Daniel, fils de père inconnu et de mère rebelle et attachante, a un destin peu commun. Déscolarisé, intelligent, avide de savoirs, il profite de l’enseignement d’une société secrète qui fricote fortement avec l’illégalité et une forme d’anarchisme organisé qui aurait des règles sans vouloir l’admettre. Une utopie discutable donc, mais aussi une poignée de personnages hauts en couleur par qui il va apprendre au fil de très nombreuses pages la méditation, le poker, le perçage de coffres, le forçage de serrure, le déguisement parfait et le pouvoir magique de disparition. Entre drogues et nature, relations fortes et déceptions, pensées et matière, il y a aussi le mystère de la mort de sa mère à éclaircir, fil d’Ariane au centre de tous ces épisodes différents..
On y rit, on s’irrite, on s’étonne et on se fait rouler là où on ne voulait pas aller.

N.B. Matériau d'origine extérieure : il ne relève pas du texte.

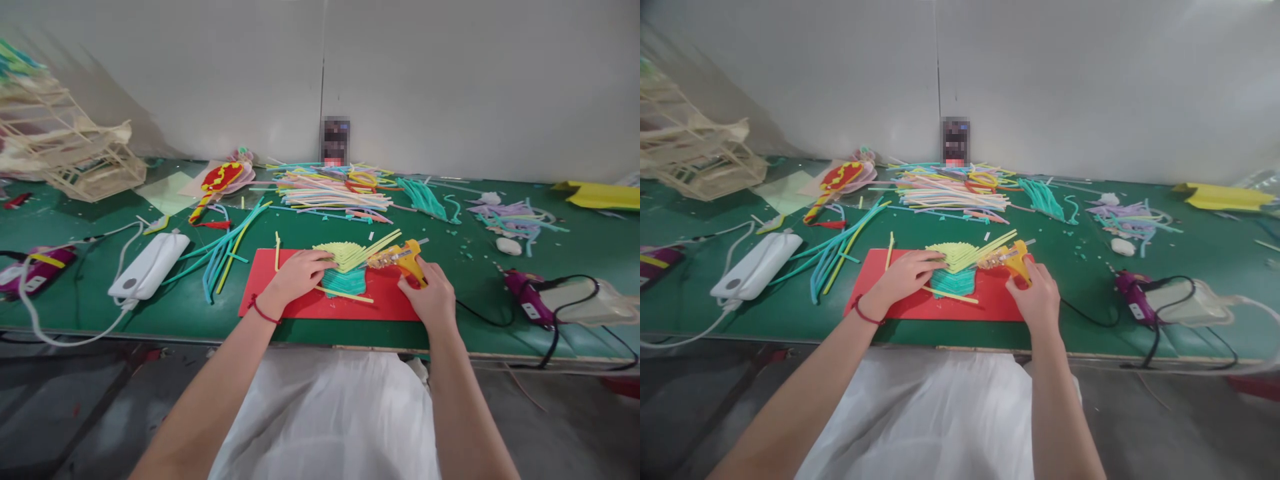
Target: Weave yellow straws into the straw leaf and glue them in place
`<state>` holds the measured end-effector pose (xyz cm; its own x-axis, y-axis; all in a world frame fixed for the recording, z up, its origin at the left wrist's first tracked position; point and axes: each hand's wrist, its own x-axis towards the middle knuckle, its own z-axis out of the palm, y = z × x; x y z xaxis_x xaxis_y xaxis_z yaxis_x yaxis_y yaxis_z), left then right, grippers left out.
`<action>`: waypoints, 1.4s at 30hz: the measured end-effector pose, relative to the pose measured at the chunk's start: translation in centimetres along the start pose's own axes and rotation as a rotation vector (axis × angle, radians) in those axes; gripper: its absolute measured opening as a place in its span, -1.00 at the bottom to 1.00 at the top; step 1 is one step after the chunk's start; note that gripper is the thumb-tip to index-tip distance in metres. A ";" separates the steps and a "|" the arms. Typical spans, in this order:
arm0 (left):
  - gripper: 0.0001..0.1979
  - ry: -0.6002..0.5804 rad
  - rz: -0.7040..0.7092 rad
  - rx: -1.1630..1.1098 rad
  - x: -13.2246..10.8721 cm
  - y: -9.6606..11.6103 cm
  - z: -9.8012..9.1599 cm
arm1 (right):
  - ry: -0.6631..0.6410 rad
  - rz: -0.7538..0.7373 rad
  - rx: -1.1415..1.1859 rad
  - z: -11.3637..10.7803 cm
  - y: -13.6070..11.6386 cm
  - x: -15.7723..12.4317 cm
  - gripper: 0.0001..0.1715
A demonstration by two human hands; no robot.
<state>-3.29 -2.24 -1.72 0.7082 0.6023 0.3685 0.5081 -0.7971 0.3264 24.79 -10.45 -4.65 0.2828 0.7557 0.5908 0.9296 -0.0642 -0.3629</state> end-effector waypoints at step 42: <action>-0.66 0.231 -0.207 -0.168 -0.1 -0.2 0.0 | 0.175 0.207 -0.069 -1.0 -0.4 0.3 -0.41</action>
<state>-3.46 -2.08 -1.84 0.4589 0.7597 0.4607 0.5275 -0.6502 0.5468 24.77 -10.87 -3.65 0.4992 0.5985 0.6266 0.8600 -0.2542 -0.4424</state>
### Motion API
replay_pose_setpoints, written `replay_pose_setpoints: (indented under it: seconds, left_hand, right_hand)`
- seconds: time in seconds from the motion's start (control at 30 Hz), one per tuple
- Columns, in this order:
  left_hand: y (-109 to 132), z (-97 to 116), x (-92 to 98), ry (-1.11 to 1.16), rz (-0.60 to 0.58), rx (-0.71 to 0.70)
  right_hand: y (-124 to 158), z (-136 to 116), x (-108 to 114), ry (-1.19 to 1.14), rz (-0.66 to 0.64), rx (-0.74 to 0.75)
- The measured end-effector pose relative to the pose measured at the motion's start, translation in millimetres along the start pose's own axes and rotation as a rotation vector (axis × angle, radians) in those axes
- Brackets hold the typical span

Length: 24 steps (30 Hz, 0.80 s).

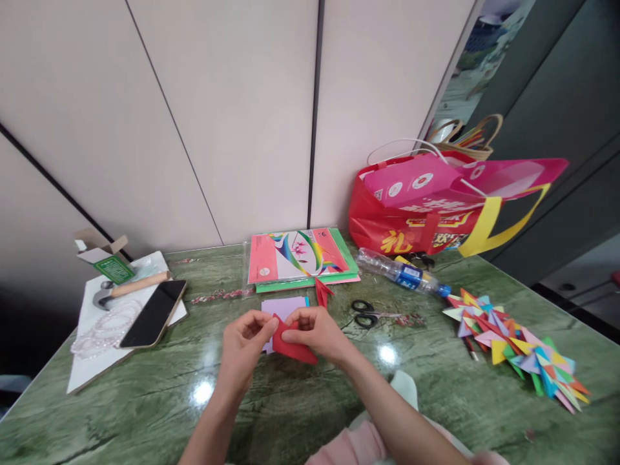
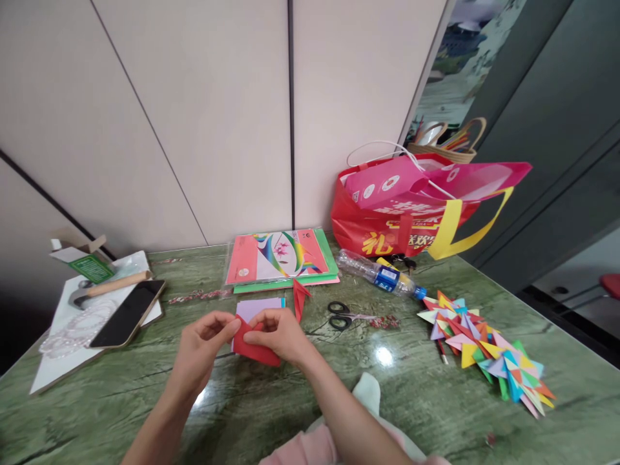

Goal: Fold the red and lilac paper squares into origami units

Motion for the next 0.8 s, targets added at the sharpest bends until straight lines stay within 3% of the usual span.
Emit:
replay_pose_setpoints:
  seconds: [0.3,0.43,0.57,0.8]
  left_hand:
    - [-1.4,1.2,-2.0,-0.075,-0.049,-0.063]
    - [-1.7,0.3,-2.4,-0.026,-0.017,0.007]
    - [-1.8,-5.4,-5.8,-0.018,-0.103,0.099]
    - [-0.2,-9.4,-11.0,-0.004,-0.227,0.213]
  right_hand:
    - [0.5,1.4,-0.7,0.008,-0.025,-0.028]
    - [-1.9,0.2,5.0,-0.086,0.112,0.015]
    - [-5.8,-1.5,11.6,-0.241,0.225,0.078]
    - [-3.8,-8.9,7.7,-0.237,0.132,0.188]
Point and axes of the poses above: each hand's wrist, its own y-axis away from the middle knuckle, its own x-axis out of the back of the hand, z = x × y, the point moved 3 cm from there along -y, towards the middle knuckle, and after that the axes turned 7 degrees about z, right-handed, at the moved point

Là même où ne savait pas qu’on irait.
Cela commence comme un roman classique, cela termine dans un faîte du fantastique.

Paru pour la première fois en 1990, arrivé en France dix-huit ans plus tard, ce récit hippie et délirant n’a pas pris une ride. La nouvelle traduction (Super 8 éditions, 2017) aurait même tendance à lui faire peau neuve et à remettre en avant cet ovni intemporel et polymorphe.